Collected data
^^^^^^^^

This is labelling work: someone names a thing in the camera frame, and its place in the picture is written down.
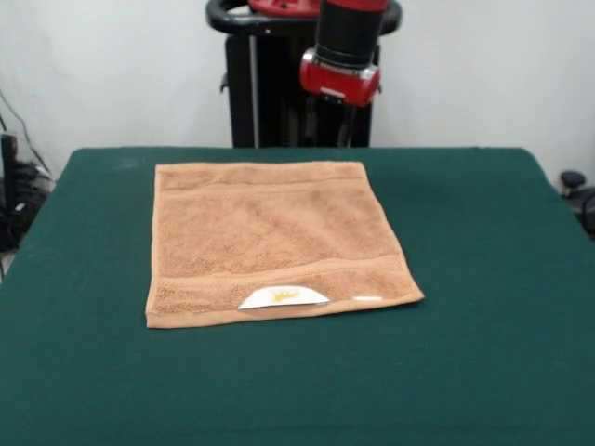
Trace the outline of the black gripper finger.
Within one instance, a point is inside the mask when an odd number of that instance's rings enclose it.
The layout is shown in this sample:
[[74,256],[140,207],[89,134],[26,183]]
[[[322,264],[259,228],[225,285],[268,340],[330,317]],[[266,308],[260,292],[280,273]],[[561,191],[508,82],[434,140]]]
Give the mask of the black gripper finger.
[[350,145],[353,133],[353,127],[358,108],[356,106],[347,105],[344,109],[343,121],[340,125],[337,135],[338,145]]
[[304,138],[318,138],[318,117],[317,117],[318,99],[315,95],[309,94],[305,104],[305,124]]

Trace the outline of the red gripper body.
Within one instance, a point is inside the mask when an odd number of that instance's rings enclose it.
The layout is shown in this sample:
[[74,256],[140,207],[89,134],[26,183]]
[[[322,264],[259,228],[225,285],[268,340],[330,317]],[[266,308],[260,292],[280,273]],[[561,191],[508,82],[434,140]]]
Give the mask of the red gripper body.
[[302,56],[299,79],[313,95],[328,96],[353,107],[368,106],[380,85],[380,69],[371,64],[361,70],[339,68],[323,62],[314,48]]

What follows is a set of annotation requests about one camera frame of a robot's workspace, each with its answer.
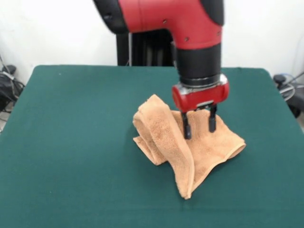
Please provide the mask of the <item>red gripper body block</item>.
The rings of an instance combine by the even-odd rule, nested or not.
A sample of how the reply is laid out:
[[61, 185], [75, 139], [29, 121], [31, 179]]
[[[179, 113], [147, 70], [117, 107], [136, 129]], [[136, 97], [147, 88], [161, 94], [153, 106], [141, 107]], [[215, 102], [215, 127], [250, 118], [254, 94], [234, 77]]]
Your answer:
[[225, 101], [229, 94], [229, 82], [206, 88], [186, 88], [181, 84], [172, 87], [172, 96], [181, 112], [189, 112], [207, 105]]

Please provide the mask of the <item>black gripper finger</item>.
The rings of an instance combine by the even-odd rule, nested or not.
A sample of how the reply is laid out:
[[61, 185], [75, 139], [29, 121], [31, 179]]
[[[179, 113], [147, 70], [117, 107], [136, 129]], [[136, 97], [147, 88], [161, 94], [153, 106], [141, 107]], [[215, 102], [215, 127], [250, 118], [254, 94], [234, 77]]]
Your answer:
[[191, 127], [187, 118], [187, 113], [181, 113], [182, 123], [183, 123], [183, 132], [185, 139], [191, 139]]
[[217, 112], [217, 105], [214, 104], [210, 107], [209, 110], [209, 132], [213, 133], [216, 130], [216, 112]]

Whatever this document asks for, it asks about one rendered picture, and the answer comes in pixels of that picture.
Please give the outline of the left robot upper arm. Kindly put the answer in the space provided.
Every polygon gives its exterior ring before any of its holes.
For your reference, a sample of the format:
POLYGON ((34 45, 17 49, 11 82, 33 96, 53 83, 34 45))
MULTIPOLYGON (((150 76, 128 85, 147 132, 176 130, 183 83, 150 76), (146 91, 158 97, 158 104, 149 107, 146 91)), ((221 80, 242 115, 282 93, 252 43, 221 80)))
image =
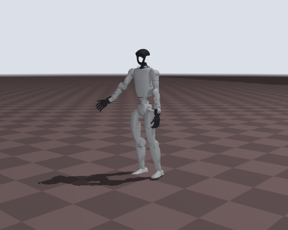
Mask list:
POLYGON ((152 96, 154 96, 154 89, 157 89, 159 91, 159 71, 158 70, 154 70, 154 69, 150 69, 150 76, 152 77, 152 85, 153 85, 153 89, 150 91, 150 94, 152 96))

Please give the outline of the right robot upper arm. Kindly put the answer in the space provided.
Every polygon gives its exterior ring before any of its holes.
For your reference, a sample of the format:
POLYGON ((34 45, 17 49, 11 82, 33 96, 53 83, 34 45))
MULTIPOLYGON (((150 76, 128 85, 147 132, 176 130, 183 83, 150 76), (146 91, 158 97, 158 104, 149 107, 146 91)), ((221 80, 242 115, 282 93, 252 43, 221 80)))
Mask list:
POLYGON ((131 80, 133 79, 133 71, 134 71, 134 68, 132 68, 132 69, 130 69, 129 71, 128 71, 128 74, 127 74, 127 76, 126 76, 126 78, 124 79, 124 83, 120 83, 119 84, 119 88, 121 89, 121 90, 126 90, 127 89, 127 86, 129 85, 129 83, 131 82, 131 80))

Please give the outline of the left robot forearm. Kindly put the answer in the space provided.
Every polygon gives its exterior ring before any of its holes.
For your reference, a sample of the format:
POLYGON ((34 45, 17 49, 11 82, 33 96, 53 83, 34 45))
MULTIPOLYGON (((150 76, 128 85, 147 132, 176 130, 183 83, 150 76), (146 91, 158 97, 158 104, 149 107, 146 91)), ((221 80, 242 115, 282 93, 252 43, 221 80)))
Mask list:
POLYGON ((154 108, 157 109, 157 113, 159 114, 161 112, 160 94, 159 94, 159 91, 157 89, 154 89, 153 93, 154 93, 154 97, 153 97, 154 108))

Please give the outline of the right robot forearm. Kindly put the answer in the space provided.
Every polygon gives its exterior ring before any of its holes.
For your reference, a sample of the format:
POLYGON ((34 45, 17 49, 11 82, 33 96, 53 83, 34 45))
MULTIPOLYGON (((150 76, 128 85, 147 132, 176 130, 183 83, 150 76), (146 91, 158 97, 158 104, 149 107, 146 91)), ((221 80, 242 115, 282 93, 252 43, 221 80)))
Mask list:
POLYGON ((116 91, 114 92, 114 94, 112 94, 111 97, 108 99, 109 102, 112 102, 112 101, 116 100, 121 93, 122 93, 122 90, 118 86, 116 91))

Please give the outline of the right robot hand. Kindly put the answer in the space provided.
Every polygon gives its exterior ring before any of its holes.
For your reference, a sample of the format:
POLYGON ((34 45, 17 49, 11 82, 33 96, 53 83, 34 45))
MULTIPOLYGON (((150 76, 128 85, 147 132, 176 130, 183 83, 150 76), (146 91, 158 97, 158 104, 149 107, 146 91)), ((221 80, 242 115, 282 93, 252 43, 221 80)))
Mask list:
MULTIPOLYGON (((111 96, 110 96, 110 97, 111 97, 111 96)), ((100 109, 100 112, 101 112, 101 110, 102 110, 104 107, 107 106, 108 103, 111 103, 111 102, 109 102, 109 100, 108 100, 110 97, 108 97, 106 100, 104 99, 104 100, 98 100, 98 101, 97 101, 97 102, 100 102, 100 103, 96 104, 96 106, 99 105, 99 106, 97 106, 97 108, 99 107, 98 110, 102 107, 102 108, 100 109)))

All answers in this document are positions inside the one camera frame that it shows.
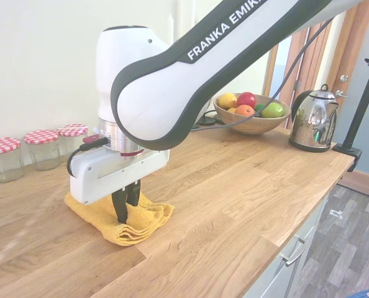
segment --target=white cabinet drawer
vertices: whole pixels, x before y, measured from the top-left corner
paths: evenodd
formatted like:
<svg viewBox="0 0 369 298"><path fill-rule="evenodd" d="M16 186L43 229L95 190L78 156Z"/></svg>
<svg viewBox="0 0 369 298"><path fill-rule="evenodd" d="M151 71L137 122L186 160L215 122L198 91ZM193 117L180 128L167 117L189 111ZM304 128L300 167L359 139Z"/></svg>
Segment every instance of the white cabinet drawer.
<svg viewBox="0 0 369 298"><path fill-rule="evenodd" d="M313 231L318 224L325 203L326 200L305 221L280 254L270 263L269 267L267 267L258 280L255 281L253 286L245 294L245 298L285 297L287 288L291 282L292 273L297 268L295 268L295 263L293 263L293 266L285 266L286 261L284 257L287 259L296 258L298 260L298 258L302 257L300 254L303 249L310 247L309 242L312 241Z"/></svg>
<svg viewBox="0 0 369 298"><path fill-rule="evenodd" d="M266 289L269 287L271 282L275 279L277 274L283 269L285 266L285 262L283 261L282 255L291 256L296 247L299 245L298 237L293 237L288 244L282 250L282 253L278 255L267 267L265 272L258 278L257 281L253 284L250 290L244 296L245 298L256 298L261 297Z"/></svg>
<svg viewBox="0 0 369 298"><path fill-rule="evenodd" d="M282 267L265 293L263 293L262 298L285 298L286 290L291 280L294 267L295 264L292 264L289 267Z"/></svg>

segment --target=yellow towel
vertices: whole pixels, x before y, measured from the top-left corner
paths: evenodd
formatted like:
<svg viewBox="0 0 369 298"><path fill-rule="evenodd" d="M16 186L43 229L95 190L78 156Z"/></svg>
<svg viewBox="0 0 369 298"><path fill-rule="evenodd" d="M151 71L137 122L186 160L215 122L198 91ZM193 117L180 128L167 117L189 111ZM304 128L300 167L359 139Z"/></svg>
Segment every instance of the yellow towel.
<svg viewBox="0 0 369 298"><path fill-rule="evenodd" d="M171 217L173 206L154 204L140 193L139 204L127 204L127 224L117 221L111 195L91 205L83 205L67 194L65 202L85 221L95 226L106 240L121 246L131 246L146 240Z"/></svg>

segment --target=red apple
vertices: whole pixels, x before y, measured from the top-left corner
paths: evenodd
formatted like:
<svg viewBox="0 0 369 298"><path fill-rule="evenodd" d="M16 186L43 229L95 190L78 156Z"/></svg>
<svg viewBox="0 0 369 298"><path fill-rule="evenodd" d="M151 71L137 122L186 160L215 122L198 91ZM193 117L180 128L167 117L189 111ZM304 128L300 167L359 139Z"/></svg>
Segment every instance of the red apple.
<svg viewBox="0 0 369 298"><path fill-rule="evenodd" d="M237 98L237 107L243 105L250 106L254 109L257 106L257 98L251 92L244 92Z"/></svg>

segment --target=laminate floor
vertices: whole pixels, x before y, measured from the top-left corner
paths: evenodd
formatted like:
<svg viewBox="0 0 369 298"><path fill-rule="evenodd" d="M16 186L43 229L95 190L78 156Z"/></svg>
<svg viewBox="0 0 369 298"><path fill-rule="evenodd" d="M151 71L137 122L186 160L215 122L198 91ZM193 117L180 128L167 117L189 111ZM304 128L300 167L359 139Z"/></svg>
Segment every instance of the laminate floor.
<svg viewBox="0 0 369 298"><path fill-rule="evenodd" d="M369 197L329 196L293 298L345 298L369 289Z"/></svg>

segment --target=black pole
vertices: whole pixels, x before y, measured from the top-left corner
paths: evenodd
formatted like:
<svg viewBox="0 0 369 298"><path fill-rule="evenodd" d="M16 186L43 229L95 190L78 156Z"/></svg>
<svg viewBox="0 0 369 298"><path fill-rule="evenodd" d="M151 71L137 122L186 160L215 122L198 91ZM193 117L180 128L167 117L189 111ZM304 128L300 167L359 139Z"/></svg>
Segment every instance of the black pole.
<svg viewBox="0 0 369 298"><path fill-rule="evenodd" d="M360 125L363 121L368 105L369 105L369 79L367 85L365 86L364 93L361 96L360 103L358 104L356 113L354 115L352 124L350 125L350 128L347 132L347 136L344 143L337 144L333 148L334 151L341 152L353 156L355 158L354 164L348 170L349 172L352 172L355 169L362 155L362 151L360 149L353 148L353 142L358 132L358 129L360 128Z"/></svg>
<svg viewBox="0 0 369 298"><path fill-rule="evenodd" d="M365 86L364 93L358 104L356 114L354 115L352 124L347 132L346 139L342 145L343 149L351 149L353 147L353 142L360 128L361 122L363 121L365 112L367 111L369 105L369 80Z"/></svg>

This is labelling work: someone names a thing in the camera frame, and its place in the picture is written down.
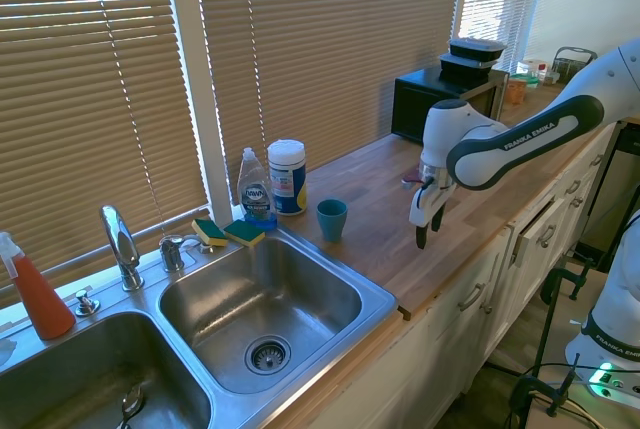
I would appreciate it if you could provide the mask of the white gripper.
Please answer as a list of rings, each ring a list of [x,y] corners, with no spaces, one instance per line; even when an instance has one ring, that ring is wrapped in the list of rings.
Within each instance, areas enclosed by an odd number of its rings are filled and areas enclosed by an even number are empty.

^^^^^^^^

**WHAT IS NEEDED:** When a line in the records above contains the word "that", copy it.

**RESULT BELOW:**
Within one instance, a point is inside the mask when an odd number of that instance's rings enclose it.
Within one instance, a point is inside the mask when an odd number of that instance's rings enclose it.
Whatever this document asks for, it asks about one rendered picture, and the answer comes in pixels of that picture.
All answers in this document are positions inside the one camera frame that it shows.
Please answer as a list of rings, each ring a list of [x,y] corners, with no spaces, one instance per line; even when an instance has one ring, that ring is wrapped in the list of rings.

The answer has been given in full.